WHAT IS REQUIRED: From top to bottom, return the listing exactly as it appears, omitting its images.

DATA BELOW:
════

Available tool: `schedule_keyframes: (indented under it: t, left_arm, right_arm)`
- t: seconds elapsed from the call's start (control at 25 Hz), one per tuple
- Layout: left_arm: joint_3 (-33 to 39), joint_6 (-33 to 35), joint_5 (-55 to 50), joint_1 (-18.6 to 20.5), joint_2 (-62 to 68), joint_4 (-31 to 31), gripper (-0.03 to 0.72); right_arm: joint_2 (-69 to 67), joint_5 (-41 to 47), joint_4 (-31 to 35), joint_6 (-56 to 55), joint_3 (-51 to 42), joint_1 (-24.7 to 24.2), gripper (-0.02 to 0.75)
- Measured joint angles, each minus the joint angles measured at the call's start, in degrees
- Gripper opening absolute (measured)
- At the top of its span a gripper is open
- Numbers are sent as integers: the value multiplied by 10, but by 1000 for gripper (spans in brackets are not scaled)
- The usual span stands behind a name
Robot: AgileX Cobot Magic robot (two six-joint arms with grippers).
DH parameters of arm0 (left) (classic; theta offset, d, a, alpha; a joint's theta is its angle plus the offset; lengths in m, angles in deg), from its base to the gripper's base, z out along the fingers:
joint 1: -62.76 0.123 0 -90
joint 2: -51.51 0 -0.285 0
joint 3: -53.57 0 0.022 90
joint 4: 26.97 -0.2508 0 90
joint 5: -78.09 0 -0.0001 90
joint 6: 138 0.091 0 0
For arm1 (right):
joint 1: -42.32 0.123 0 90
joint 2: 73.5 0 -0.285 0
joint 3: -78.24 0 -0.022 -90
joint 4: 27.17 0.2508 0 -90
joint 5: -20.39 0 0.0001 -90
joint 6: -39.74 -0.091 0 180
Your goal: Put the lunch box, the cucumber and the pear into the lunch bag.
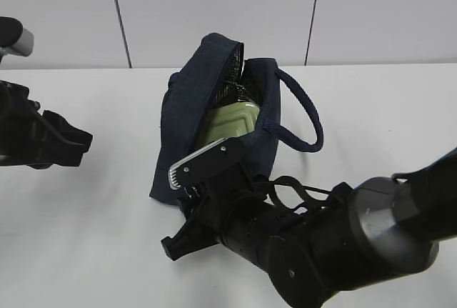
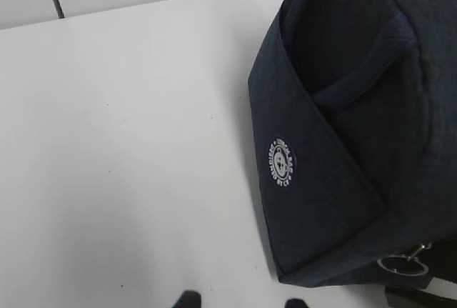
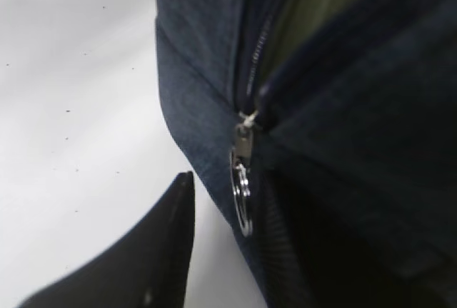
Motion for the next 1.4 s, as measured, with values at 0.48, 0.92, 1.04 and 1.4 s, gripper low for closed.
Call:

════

WRITTEN RESPONSE:
Available tool: `schedule_keyframes: (indented under it: t, left_arm, right_arm)`
- t: seconds elapsed from the call's start (control at 25 Hz), one per tuple
- Layout: left_arm: joint_3 (-33 to 39), joint_6 (-33 to 35), joint_5 (-55 to 50), joint_1 (-18.6 to 20.5), joint_2 (-62 to 68), joint_4 (-31 to 31), gripper (-0.03 to 0.72); right_arm: joint_2 (-69 to 67), joint_5 (-41 to 47), joint_4 (-31 to 35), joint_6 (-56 to 55), joint_3 (-51 to 42), joint_1 (-24.7 to 24.2), gripper (-0.02 to 0.75)
- Measured joint angles, each minus the joint angles measured at the call's start, in degrees
- Gripper opening absolute (measured)
- At the top of its span a gripper is open
- Numbers are sent as integers: the value multiplied by 10, but by 1000 for gripper (spans in brackets are not scaled)
- The usual span stands behind a name
Robot: AgileX Cobot Magic robot (two six-joint arms with grippers).
DH parameters of arm0 (left) (classic; theta offset, d, a, alpha; a joint's theta is its angle plus the offset; lengths in m, angles in deg), from its base to the gripper's base, z out along the fingers:
joint 1: -62.76 0.123 0 -90
joint 2: -51.51 0 -0.285 0
joint 3: -53.57 0 0.022 90
joint 4: 26.97 -0.2508 0 90
joint 5: -78.09 0 -0.0001 90
joint 6: 138 0.091 0 0
For arm1 (right):
joint 1: -42.32 0.123 0 90
joint 2: 73.5 0 -0.285 0
joint 3: -78.24 0 -0.022 -90
joint 4: 27.17 0.2508 0 -90
joint 5: -20.39 0 0.0001 -90
joint 6: -39.74 -0.091 0 180
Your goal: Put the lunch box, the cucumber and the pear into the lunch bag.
Motion for the next 1.4 s, as measured, with values at 0.48, 0.92, 1.04 and 1.4 s, gripper low for closed.
Call:

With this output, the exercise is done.